> _Exercise objective_
Everything in the listing except the pictures should be written out exactly.

> _Dataset content_
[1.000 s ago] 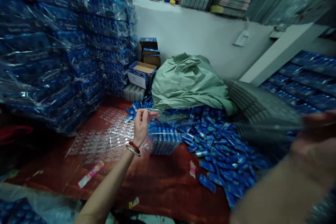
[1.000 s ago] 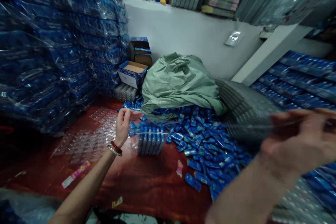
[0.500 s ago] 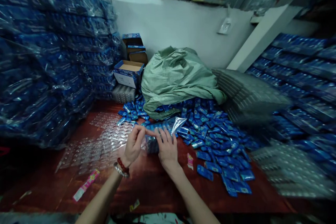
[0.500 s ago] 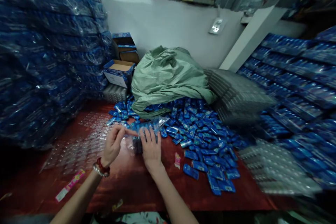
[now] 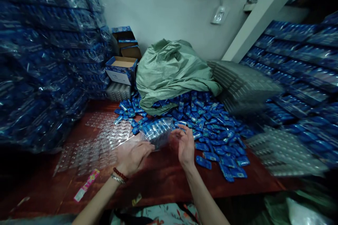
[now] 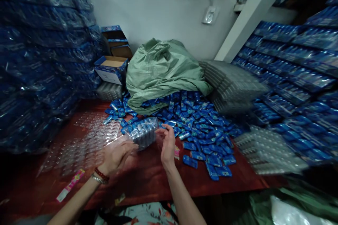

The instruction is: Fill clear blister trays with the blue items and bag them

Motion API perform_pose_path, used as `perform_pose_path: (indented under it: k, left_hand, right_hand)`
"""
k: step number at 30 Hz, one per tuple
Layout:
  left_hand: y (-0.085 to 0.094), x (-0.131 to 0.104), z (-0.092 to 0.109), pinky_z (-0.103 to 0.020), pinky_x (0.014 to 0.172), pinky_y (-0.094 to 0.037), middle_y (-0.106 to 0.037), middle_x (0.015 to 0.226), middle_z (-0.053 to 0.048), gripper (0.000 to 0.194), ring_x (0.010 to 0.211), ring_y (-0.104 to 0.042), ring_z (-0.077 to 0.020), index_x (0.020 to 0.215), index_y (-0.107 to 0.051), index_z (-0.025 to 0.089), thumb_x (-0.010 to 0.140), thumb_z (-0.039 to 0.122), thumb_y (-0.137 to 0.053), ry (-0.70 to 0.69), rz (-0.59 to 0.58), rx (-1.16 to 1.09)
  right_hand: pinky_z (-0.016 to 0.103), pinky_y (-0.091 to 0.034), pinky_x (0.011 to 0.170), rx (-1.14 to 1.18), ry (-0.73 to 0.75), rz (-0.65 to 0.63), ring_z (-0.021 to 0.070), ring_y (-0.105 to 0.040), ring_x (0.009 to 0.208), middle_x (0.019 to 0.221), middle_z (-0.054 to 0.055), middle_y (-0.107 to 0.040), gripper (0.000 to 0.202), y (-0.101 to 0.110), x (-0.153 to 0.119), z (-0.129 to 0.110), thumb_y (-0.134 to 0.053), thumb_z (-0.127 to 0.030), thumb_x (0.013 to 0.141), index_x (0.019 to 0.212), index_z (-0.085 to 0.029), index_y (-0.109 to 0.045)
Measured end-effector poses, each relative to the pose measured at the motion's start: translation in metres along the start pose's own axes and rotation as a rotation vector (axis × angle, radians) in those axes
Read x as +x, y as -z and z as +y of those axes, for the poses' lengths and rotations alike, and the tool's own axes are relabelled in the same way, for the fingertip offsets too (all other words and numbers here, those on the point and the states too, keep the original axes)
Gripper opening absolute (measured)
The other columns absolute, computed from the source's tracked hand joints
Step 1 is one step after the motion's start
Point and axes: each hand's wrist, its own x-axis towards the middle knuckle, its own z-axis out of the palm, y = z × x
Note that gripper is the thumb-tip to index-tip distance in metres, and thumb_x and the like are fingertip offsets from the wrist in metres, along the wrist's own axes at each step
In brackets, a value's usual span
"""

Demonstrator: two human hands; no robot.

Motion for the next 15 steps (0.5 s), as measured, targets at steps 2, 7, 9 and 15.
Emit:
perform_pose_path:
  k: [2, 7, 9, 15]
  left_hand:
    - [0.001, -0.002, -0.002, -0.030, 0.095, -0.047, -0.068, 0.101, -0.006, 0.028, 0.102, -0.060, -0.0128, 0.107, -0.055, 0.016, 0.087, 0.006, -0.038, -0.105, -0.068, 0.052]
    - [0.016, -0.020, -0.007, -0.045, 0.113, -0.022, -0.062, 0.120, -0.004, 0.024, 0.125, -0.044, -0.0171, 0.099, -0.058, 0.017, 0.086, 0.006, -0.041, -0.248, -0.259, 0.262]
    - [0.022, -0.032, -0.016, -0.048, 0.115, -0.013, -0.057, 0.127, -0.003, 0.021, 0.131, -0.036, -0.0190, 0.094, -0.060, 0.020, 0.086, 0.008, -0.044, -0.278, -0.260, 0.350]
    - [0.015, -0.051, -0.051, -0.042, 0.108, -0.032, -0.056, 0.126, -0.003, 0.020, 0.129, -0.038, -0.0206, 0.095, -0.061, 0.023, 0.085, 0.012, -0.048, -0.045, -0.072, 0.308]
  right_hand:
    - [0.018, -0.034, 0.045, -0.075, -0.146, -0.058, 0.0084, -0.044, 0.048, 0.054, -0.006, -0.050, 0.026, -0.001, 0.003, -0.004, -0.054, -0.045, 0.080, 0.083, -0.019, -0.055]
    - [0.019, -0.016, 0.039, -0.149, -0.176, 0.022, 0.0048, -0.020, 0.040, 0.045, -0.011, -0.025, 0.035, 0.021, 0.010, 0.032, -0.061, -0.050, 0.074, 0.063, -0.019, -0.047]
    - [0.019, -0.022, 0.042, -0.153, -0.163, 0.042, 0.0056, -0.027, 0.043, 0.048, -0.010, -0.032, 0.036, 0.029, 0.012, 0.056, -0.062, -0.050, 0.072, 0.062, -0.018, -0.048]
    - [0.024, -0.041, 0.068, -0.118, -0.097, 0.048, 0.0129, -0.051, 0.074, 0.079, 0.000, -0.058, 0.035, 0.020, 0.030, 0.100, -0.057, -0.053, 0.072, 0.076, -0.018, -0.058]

> _Task output_
[1.000 s ago] 
[1.000 s ago] 
[0.500 s ago] 
[0.500 s ago] 
[now] 
[now] 

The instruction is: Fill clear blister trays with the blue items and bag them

Motion API perform_pose_path, used as `perform_pose_path: (indented under it: k, left_hand, right_hand)`
"""
k: step number at 30 Hz, one per tuple
Layout:
  left_hand: y (-0.085 to 0.094), x (-0.131 to 0.104), z (-0.092 to 0.109), pinky_z (-0.103 to 0.020), pinky_x (0.014 to 0.172), pinky_y (-0.094 to 0.037), middle_y (-0.106 to 0.037), middle_x (0.015 to 0.226), middle_z (-0.053 to 0.048), gripper (0.000 to 0.194), ring_x (0.010 to 0.211), ring_y (-0.104 to 0.042), ring_z (-0.077 to 0.020), index_x (0.020 to 0.215), index_y (-0.107 to 0.051), index_z (-0.025 to 0.089), thumb_x (-0.010 to 0.140), thumb_z (-0.039 to 0.122), thumb_y (-0.137 to 0.053), ry (-0.70 to 0.69), rz (-0.59 to 0.58), rx (-1.16 to 1.09)
  right_hand: pinky_z (-0.016 to 0.103), pinky_y (-0.091 to 0.034), pinky_x (0.011 to 0.170), rx (-1.14 to 1.18), ry (-0.73 to 0.75), rz (-0.65 to 0.63), ring_z (-0.021 to 0.070), ring_y (-0.105 to 0.040), ring_x (0.009 to 0.208), middle_x (0.019 to 0.221), middle_z (-0.054 to 0.055), middle_y (-0.107 to 0.040), gripper (0.000 to 0.202), y (-0.101 to 0.110), x (-0.153 to 0.119), z (-0.129 to 0.110), thumb_y (-0.134 to 0.053), thumb_z (-0.127 to 0.030), thumb_x (0.013 to 0.141), index_x (0.019 to 0.212), index_z (-0.085 to 0.029), index_y (-0.109 to 0.045)
Measured end-effector poses, each relative to the pose measured at the motion's start: translation in metres along the start pose's own axes and rotation as a rotation vector (axis × angle, radians) in those axes
Read x as +x, y as -z and z as +y of those axes, for the poses' lengths and rotations alike, and the tool's own axes are relabelled in the same way, for the fingertip offsets too (all other words and numbers here, those on the point and the states too, keep the original axes)
Gripper opening absolute (measured)
The other columns absolute, computed from the source's tracked hand joints
Step 1 is one step after the motion's start
Point and axes: each hand's wrist, its own x-axis towards the middle knuckle, its own z-axis out of the palm, y = z × x
Note that gripper is the thumb-tip to index-tip distance in metres, and thumb_x and the like are fingertip offsets from the wrist in metres, along the wrist's own axes at each step
In brackets, a value's usual span
"""

Demonstrator: two human hands; no robot.

Motion for the next 15 steps (0.5 s), as measured, targets at steps 2, 7, 9 and 15.
Emit:
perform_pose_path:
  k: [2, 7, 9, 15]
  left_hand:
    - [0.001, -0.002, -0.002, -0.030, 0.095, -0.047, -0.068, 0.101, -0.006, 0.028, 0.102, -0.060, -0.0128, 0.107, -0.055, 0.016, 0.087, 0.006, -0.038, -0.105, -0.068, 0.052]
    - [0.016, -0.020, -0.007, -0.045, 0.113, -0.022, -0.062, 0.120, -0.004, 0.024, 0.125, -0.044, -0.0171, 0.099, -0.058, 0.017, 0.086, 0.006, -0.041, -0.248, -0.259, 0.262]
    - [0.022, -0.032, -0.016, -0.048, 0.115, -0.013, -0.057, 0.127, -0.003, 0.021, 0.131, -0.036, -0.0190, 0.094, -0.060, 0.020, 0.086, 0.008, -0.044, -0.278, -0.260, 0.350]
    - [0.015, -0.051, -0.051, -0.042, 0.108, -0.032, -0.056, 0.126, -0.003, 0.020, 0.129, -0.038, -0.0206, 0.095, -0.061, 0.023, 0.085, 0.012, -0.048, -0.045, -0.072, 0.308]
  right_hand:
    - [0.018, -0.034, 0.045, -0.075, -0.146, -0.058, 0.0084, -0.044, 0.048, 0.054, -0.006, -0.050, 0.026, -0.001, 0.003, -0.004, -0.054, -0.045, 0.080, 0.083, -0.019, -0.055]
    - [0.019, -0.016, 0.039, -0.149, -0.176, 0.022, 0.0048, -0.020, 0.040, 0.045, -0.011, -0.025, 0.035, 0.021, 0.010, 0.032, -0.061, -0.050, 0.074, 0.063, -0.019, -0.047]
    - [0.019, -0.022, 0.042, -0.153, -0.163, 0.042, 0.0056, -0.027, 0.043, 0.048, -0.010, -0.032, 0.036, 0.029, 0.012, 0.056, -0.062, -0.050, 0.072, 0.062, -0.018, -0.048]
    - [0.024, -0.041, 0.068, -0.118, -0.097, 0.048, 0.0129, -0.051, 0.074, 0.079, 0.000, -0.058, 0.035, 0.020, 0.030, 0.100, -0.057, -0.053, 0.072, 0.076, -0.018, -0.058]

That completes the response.